**GOAL OF THE EXERCISE:**
Locate the string "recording" throughout the material and copy every line in which it occurs.
START SUPPLIED DATA
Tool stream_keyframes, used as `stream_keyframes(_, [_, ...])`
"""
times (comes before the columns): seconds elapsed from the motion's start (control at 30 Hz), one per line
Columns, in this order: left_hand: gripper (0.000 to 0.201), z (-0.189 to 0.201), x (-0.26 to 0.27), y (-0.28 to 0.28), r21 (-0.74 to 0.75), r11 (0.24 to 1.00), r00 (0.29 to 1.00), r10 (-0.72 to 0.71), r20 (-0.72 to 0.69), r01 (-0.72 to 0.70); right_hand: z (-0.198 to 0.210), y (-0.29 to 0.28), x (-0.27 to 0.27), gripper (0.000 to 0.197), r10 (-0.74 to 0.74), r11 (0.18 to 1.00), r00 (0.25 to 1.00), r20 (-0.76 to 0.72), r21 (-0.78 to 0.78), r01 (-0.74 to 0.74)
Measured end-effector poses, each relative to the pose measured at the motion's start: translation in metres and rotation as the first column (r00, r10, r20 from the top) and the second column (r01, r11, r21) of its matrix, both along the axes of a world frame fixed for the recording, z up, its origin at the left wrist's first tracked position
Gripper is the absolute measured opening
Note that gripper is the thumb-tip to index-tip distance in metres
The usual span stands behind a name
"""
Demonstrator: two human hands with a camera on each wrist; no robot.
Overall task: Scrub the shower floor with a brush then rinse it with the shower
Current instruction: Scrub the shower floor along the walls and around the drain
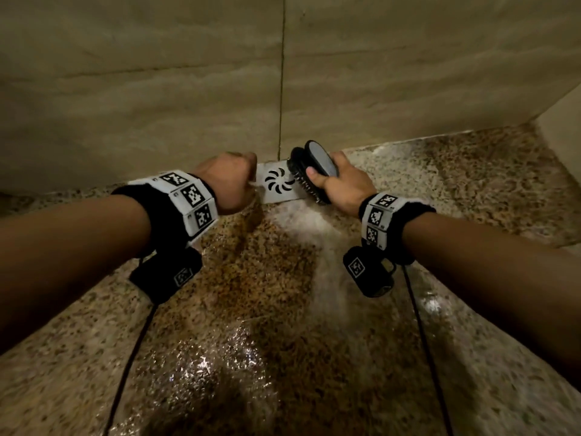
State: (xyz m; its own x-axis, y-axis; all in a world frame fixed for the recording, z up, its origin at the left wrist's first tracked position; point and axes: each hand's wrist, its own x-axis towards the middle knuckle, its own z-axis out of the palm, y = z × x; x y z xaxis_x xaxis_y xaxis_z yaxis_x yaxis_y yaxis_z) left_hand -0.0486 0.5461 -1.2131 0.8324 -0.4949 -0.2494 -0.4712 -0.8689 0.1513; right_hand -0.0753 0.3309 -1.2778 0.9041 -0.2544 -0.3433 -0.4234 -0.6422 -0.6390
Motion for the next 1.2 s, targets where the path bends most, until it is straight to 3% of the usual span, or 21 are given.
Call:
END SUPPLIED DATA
**SOLVED EXERCISE:**
Measured end-effector poses, each relative to the pose measured at the motion's start: translation in metres and rotation as the first column (r00, r10, r20 from the top) and the second column (r01, r11, r21) of its matrix, both along the axes of a world frame fixed for the recording, z up, its origin at the left wrist's first tracked position
State: (xyz m; its own x-axis, y-axis; all in a world frame fixed for the recording, z up, its origin at the left wrist's first tracked position; point and axes: each hand's wrist, its own x-axis towards the middle knuckle, its own z-axis out of the palm, y = z × x; x y z xaxis_x xaxis_y xaxis_z yaxis_x yaxis_y yaxis_z) left_hand -0.0486 0.5461 -1.2131 0.8324 -0.4949 -0.2494 -0.4712 -0.8689 0.1513; right_hand -0.0753 0.3309 -1.2778 0.9041 -0.2544 -0.3433 -0.4234 -0.6422 -0.6390

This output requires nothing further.